Just a little question, you keep track of the new types of declarations, but why do you do it twice? You set it as class attribute here already https://github.com/inducer/loopy/blob/f81f3cd373f46442554b6ed96aabe08355fec572/loopy/target/c_vector_extensions.py#L67 but then you also save it into a dict that is also in saved in the class https://github.com/inducer/loopy/blob/f81f3cd373f46442554b6ed96aabe08355fec572/loopy/target/c_vector_extensions.py#L69

Your VectorExtensionASTBuilder does not have the functions emit_sequential_loop and generate_temporary_decl as ours does, former is used for the fallback option of simd pragmas, latter is used to declare global constants.

The former we definitely need, in case expressions can't be vectorised with help of the vector extensions. That's one of the big difference between our two branches.

And I think, instead of the latter, you made use of add_vector_access in the ast builder.
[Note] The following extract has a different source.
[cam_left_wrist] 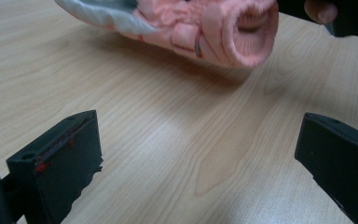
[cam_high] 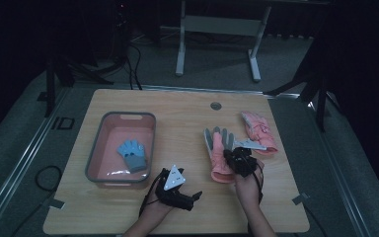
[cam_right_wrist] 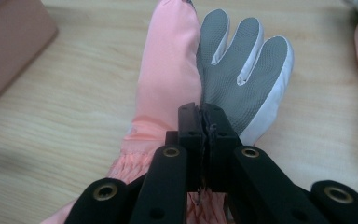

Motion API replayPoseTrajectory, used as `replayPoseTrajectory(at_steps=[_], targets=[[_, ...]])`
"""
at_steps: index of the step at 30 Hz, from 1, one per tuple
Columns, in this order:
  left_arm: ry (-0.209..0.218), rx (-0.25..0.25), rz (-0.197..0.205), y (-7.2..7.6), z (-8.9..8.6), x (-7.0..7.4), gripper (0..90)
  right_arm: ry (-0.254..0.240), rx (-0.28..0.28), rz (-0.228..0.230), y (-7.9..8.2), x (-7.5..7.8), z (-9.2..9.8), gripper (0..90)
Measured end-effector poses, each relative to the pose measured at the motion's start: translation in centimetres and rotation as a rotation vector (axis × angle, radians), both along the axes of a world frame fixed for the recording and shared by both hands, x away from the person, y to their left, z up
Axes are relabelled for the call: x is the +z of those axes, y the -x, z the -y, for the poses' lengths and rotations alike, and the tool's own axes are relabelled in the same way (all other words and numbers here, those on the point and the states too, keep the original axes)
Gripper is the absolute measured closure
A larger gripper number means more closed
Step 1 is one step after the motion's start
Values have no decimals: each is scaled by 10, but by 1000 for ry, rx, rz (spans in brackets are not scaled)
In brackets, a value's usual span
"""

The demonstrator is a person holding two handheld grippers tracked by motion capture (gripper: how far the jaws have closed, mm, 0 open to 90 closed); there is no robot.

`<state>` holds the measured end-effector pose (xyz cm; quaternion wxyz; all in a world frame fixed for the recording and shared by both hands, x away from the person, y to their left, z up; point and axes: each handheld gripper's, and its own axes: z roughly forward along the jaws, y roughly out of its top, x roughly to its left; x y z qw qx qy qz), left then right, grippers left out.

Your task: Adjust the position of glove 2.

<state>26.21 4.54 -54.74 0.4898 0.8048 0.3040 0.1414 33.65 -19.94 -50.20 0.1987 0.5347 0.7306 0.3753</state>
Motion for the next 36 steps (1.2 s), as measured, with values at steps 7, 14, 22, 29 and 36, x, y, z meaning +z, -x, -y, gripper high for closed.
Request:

The generated code for a declaration is different however, for a 10 by 1 vector the code in your branch produces

for (int32_t i = 0; i <= 9; ++i)
  {
    temp1[0] = x[4 * i];
    temp1[1] = x[1 + 4 * i];
    temp1[2] = x[2 + 4 * i];
    temp1[3] = x[3 + 4 * i];

}

In our branch this would look like

for (int i3 = 0; i3 <= 9; ++i3)
        temp1[i3] = vector_value;

where vector_value is of size 4, so that an access to the second element of the say third batch would be t2[1][2]. So our storage format is a) transposed to yours, plus in your case the access the array would be expressed in c as t2[2+4*1], is that right?

I think this difference in storage format is also why we need the ExpressionToCVecExpressionMapper and CVecExpressionToCodeMapper and you do not.

Would you be able to change the storage format and add the fallback OpenMP pragma option in your branch without ending up doing what we did?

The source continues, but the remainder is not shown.